Healthy Grilling Tips and Charcoal Choices

When it comes to grilling, charcoal briquettes have some advantages. They burn longer and maintain a consistent temperature. But they also take longer to light and may require the addition of lighter fluid. Because they're made with binding agents like sodium nitrate, they release chemicals into the air that permeates your food. And they produce a lot of ash.

Avoid unnecessary exposure to chemicals and air-borne particulate matter by using natural charcoal instead. It's made from real hardwood, it doesn't contain any additives, and it produces little ash. Natural "lump" charcoal is more expensive than briquettes and it does burn faster, but it also lights quicker and burns hotter, so it's ready to use sooner. And it's as close to cooking over wood as you can get.

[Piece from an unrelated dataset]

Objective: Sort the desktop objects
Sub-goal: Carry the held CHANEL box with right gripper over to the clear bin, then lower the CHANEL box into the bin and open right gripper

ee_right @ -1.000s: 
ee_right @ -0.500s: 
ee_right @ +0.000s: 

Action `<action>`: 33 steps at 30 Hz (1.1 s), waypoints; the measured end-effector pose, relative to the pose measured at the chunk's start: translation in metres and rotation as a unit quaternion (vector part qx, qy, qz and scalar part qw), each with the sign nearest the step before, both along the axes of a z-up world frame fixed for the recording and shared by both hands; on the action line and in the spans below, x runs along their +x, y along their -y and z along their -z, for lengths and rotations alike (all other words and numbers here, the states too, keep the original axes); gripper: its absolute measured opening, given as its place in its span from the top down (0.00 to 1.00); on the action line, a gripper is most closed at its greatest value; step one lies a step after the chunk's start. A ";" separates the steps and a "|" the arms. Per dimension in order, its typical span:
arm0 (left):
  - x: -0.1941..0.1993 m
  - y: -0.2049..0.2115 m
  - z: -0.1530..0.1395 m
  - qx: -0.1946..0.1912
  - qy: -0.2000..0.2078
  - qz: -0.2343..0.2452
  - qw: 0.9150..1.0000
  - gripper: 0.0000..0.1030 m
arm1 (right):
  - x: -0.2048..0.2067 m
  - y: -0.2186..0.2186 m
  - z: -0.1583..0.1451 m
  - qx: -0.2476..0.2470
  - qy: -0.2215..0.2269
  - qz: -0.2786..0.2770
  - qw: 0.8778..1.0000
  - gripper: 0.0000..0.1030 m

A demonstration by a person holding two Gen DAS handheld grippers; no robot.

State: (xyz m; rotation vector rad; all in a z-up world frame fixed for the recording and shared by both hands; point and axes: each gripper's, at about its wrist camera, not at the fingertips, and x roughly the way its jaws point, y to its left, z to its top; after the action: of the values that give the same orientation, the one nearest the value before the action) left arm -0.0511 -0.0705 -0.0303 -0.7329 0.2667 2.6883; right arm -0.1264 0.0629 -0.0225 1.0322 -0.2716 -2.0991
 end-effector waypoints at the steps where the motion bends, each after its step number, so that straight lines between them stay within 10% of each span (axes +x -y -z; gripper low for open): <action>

Natural lump charcoal lends a smokey flavor to foods without the chemical aftertaste, but it's still important to exercise caution. Grilled and smoked meats can contain cancer-causing compounds like heterocyclic amines (HCAs) and polycyclic aromatic hydrocarbons (PAHs).

HCAs are formed when amino acids in meat react with creatine in the presence of high heat (temperatures above 300F, according to the National Cancer Institute) while PAHs are formed when fats and juices from meats drip over an open fire and flame up. These carcinogens are most concentrated in charred meats but can also be found in well-done meats, smoked meats, cigarette smoke, air pollution and unvented fires.

If you liked charred and smoked foods, grill vegetables instead of meats. Plants don't produce the carcinogens that meats do, so you can grill them over an open flame if you wish.

If you do grill meat, follow these 6 tips to reduce the formation of cancer-causing compounds: 

1. Cook meats low and slow (not above 300F).

2. Don't char meats.

3. Choose leaner cuts of meat that cook quickly and drip less fat.

4.  Prevent juices and fat from dripping onto hot coals by cooking meat near hot coals but not directly over them.

5.  Consider grilling meats on a sheet of aluminum foil to shield them from smoke and prevent them from coming into contact with flames.

6.  Marinate, rub, and mix meats before you grill them.

Studies show that garlic, onions, virgin olive oil, rosemary, beer, and wine are all effective at decreasing the formation of PAHs and/or HCAs in meats.

  • Marinate meats for at least 6 hours in a mixture of extra virgin olive oil, red wine, crushed garlic, chopped onions, and fresh rosemary.
  • Rub meats with a mixture of crushed garlic, finely chopped fresh (or dried, ground) rosemary, and extra virgin olive oil, then allow them to sit for a few hours or overnight before grilling.
  • If you're making burgers, mix in some crushed or minced garlic, grated onion, and finely chopped or ground rosemary, then brush them with extra virgin olive just before you grill them.